Lidstone Daniel E, Porcher Louise M, DeBerardinis Jessica, Dufek Janet S, Trabia Mohamed B
J Am Podiatr Med Assoc. 2019 Nov;109(6):416-425. doi: 10.7547/17-118. Epub 2018 Nov 14.
Monitoring footprints during walking can lead to better identification of foot structure and abnormalities. Current techniques for footprint measurements are either static or dynamic, with low resolution. This work presents an approach to monitor the plantar contact area when walking using high-speed videography.
Footprint images were collected by asking the participants to walk across a custom-built acrylic walkway with a high-resolution digital camera placed directly underneath the walkway. This study proposes an automated footprint identification algorithm (Automatic Identification Algorithm) to measure the footprint throughout the stance phase of walking. This algorithm used coloration of the plantar tissue that was in contact with the acrylic walkway to distinguish the plantar contact area from other regions of the foot that were not in contact.
The intraclass correlation coefficient (ICC) demonstrated strong agreement between the proposed automated approach and the gold standard manual method (ICC = 0.939). Strong agreement between the two methods also was found for each phase of stance (ICC > 0.78).
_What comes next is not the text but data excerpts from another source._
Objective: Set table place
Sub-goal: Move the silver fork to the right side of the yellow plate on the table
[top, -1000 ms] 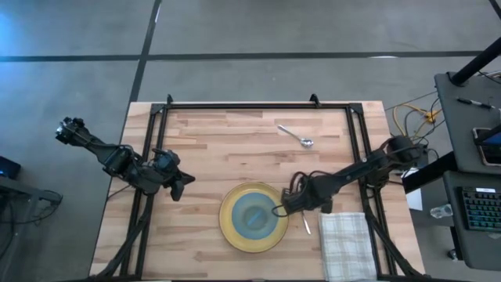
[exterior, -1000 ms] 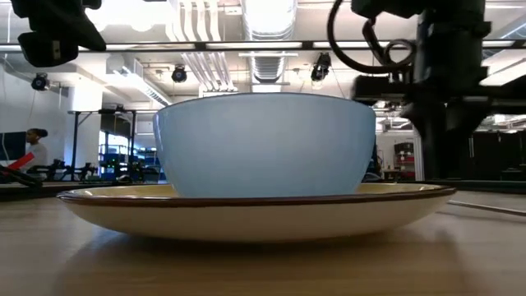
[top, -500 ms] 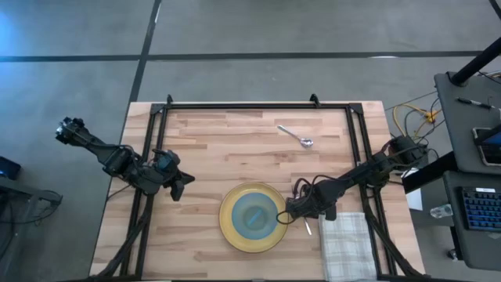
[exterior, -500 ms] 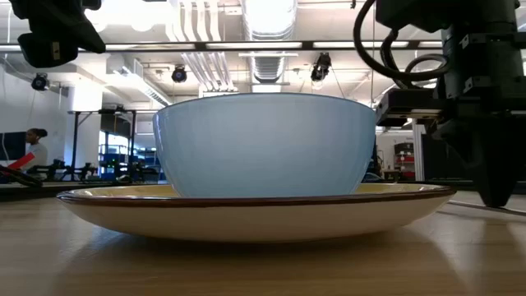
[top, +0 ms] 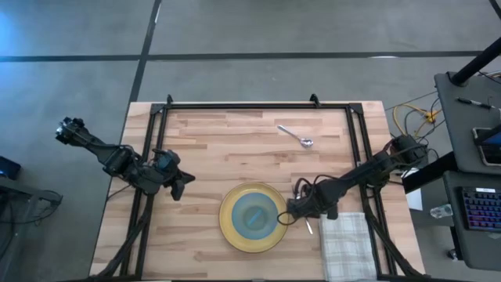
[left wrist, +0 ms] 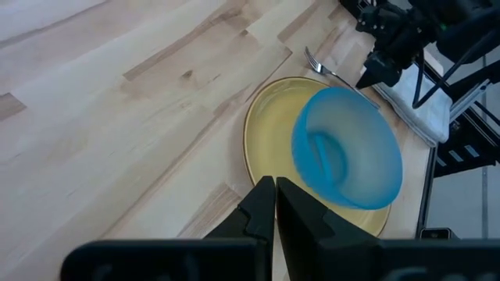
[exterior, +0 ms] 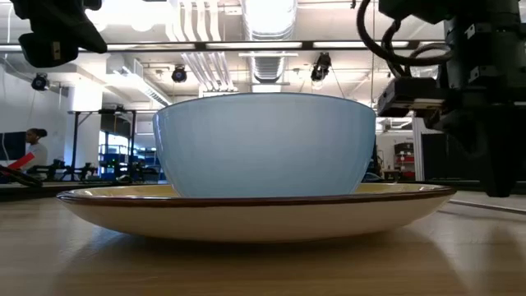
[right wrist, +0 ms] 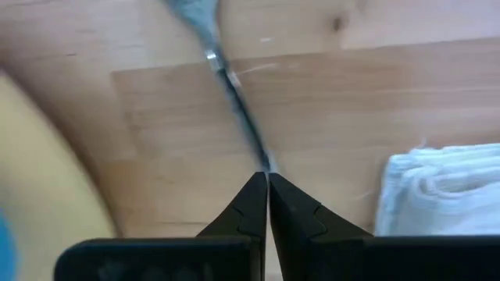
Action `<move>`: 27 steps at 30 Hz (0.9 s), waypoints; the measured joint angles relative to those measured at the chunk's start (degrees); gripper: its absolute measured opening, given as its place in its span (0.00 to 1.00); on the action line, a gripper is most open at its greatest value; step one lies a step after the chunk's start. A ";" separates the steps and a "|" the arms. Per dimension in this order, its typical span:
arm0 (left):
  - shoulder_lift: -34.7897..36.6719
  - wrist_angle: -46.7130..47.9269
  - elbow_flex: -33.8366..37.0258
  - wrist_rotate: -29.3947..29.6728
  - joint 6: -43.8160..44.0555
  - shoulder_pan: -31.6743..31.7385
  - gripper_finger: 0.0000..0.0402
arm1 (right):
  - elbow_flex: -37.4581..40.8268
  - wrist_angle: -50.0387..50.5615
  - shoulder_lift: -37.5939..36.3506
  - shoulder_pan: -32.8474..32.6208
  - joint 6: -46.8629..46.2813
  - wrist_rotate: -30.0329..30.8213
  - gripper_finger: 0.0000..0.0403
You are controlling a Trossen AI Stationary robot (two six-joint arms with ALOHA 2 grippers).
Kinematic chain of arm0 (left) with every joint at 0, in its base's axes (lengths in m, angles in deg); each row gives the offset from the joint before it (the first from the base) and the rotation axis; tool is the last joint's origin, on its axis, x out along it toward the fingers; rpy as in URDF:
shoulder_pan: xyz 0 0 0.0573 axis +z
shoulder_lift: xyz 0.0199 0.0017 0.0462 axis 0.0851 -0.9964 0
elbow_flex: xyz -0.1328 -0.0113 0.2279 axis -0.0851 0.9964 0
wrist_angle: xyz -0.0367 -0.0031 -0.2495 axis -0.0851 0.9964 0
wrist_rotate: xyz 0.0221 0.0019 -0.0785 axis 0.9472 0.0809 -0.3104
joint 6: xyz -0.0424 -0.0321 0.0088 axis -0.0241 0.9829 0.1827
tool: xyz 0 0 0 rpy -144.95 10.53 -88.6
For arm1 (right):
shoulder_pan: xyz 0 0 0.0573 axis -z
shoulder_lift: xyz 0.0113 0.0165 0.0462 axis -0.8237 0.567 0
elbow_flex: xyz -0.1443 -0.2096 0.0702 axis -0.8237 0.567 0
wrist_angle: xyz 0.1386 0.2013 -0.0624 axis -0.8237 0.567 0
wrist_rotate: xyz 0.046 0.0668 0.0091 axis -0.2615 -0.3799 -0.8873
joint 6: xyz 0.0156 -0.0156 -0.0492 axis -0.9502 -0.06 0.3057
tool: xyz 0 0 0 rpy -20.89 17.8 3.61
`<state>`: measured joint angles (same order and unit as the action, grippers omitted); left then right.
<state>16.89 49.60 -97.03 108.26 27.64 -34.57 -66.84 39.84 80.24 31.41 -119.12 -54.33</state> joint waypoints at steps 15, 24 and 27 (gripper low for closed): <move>-2.62 -0.03 0.00 0.79 1.48 0.07 0.00 | 2.26 1.77 0.04 -1.89 -0.24 -2.09 0.02; -3.05 -0.03 0.00 0.81 1.64 0.09 0.00 | 4.41 -4.77 0.04 -4.07 -4.09 -2.00 0.02; -2.94 -0.06 0.00 0.96 1.65 0.11 0.00 | 4.12 -4.78 0.04 -4.15 -4.09 -2.01 0.02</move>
<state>13.94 49.55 -97.03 109.22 29.29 -34.47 -62.71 35.07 80.28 27.26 -123.21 -56.34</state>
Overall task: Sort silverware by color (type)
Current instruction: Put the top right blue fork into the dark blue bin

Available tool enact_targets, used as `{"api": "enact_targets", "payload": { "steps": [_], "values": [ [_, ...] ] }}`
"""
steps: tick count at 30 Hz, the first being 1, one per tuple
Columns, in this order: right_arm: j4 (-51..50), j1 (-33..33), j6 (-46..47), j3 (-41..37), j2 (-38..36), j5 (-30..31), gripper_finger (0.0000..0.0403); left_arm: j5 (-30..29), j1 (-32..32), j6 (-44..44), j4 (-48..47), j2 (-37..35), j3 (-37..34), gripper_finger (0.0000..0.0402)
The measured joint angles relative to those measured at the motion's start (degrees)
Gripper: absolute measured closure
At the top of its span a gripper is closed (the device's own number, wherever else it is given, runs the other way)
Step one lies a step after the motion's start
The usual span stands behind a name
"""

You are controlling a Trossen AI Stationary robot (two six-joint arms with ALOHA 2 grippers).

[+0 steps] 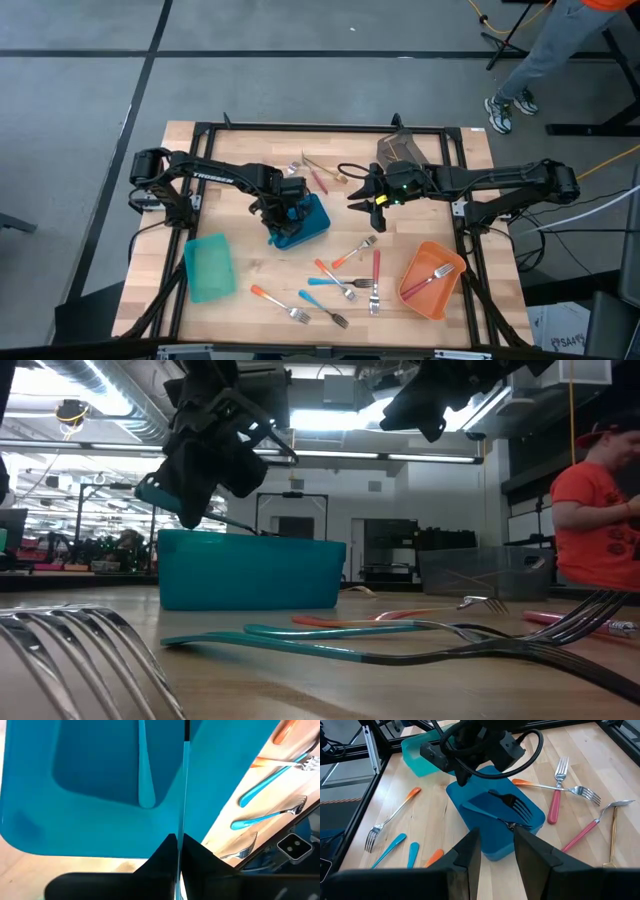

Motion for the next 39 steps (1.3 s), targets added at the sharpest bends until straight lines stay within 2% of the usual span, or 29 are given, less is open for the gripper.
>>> {"api": "enact_targets", "payload": {
  "steps": [8, 15, 36, 39],
  "values": [
    [0.0, 0.0, 0.0, 0.0, 0.0, 0.0, 0.0292, 0.7, 0.0, -5.4, 0.1, 0.0, 0.0, 0.0391],
    [0.0, 0.0, 0.0, 0.0, 0.0, 0.0, 0.0292, -3.1, 0.0, -9.7, 0.2, 0.0, 0.0, 0.0393],
    [0.0, 0.0, 0.0, 0.0, 0.0, 0.0, 0.0292, -5.1, 0.0, -9.5, 1.3, 0.0, 0.0, 0.0385],
    [0.0, 0.0, 0.0, 0.0, 0.0, 0.0, 0.0292, -6.5, 0.0, -7.3, 1.3, 0.0, 0.0, 0.0385]
  ]
}}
The proposed automated footprint detection technique identified the plantar contact area during walking with strong agreement with a manual gold standard method. This is the first study to demonstrate the concurrent validity of an automated identification algorithm to measure the plantar contact area during walking.
在行走过程中监测足迹有助于更好地识别足部结构和异常情况。当前用于足迹测量的技术要么是静态的,要么是动态的,分辨率较低。这项工作提出了一种使用高速摄像技术在行走时监测足底接触面积的方法。
让参与者走过一条定制的丙烯酸步道,在步道正下方放置一台高分辨率数码相机来收集足迹图像。本研究提出了一种自动足迹识别算法(自动识别算法),用于测量行走支撑阶段的整个足迹。该算法利用与丙烯酸步道接触的足底组织的颜色来区分足底接触区域与足部其他未接触区域。
组内相关系数(ICC)表明,所提出的自动方法与金标准手动方法之间具有高度一致性(ICC = 0.939)。在支撑的每个阶段,两种方法之间也发现了高度一致性(ICC > 0.78)。
所提出的自动足迹检测技术在行走过程中识别出了足底接触区域,与手动金标准方法高度一致。这是第一项证明自动识别算法在测量行走过程中足底接触面积方面具有同时效度的研究。